Minghui Pharmaceutical, Inc., a late-stage biopharmaceutical company focused on developing transformative medicines in immunology and oncology, today announced initial results from its Phase I clinical trial of MHB039A, a novel PD-1 x VEGF bispecific antibody, in patients with relapsed/refractory solid tumors. The primary objectives of the trial are to evaluate safety and determine the recommended Phase 2 dose (RP2D). Secondary objectives include characterizing pharmacokinetics, pharmacodynamics, and preliminary antitumor activity.

The study included a heavily pretreated patient population, with a median of three prior lines of therapy. Robust PD-1 receptor occupancy and circulating VEGF biomarker responses were observed across all dose levels. The 20 mg/kg Q3W regimen demonstrated substantial and sustained inhibition of both PD-1 and VEGF. Tumor volume reduction was noted in patients with sqNSCLC and non-sq NSCLC without actionable genomic alterations (AGA) who had previously received PD-1 inhibitors and chemotherapy, as well as in NSCLC patients with EGFR mutations who had relapsed following third-generation TKI therapy.

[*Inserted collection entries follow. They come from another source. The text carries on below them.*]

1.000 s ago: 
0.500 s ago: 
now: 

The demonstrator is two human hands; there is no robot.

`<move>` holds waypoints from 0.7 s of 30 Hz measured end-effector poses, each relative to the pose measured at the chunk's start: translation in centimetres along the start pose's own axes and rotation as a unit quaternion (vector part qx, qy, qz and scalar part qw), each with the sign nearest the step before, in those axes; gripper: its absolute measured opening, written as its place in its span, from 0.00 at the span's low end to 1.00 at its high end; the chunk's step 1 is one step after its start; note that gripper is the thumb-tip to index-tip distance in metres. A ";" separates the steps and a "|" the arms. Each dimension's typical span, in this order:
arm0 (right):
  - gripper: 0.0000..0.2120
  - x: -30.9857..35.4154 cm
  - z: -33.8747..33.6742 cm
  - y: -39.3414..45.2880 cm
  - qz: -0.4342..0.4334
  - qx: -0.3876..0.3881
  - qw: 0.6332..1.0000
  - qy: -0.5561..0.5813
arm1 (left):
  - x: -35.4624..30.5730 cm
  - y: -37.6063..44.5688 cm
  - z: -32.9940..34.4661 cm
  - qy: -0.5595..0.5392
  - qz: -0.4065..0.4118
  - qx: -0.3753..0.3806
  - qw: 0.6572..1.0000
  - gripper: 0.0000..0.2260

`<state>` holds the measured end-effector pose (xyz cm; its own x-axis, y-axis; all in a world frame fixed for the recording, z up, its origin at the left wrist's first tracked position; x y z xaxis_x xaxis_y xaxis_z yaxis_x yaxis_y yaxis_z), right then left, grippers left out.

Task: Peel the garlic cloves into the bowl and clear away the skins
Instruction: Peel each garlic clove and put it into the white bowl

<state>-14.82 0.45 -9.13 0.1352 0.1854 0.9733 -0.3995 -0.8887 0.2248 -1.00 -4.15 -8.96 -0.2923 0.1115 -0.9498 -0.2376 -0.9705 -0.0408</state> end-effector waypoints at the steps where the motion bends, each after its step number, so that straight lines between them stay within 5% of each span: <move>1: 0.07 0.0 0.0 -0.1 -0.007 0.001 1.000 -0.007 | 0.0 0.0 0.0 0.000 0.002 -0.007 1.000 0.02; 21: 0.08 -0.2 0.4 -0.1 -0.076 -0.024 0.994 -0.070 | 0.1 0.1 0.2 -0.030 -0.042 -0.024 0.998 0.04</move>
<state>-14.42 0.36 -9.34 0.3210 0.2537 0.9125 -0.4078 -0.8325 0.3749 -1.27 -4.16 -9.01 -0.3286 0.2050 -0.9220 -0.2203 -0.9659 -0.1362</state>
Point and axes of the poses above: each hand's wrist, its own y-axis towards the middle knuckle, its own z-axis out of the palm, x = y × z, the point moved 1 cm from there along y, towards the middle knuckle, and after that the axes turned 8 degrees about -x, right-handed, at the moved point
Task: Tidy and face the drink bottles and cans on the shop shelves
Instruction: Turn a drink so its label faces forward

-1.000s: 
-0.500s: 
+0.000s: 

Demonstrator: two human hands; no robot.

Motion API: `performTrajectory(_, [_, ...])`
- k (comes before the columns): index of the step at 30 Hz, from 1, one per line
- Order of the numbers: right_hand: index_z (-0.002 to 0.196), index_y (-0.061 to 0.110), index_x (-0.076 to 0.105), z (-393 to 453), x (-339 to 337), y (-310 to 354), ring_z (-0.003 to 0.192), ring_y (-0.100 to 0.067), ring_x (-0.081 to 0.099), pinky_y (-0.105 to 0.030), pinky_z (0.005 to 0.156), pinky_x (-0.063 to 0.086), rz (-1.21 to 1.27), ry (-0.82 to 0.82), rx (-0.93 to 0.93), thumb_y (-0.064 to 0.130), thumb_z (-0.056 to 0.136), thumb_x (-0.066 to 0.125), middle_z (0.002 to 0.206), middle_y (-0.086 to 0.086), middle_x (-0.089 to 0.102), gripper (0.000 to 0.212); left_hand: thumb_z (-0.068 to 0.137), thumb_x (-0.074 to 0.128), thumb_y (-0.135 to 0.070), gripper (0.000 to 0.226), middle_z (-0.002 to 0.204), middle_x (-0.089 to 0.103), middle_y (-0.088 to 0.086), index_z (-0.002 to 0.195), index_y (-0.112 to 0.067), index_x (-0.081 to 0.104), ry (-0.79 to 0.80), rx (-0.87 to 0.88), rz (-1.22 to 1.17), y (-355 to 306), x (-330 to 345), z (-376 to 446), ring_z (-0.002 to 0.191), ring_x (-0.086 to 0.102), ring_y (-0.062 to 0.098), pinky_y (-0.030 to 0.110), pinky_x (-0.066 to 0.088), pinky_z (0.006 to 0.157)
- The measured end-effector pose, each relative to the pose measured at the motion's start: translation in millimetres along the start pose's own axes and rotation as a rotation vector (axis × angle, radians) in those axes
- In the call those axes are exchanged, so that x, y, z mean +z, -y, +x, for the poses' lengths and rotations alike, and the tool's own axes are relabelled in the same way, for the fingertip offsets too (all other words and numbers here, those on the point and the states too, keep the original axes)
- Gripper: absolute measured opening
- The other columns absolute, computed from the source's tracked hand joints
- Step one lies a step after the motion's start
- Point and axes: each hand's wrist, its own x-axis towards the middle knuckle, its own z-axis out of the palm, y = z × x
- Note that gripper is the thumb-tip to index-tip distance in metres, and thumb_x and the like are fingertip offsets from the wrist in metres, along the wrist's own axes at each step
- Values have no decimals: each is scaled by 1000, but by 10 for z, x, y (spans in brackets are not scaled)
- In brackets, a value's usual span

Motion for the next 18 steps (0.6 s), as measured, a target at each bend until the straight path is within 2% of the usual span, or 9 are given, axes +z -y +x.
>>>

MHB039A was well tolerated at doses up to 20 mg/kg. The maximum tolerated dose (MTD) was not reached, and no dose-limiting toxicities were observed. The overall safety profile was consistent with findings from previously reported clinical studies on the PD-1 x VEGF bispecific antibody.

"We are highly encouraged by the initial clinical results from this phase I study," said Guoqing Cao, Ph.D., Chief Executive Officer at Minghui Pharmaceutical. "MHB039A has demonstrated a favorable safety profile and promising anti-tumor activity in heavily pretreated patients with relapsed/refractory solid tumors. As a PD-1 x VEGF bispecific antibody, it integrates two broad-spectrum anti-tumor mechanisms within a single agent. Importantly, this bispecific antibody offers more than an additive effect, with enhanced anti-tumor activity and significantly improved safety reported in recent clinical studies, indicating its potential to serve as a next-generation immunotherapy backbone."

"The phase I dose escalation study has been completed." Dr. Cao added, "Given the overall profile of MHB039A, it is well-suited for development in combination with other therapies, such as chemotherapy, ADCs, small molecule, vaccines, and T cell engagers. We are looking forward to exploring strategic partnerships to facilitate this development."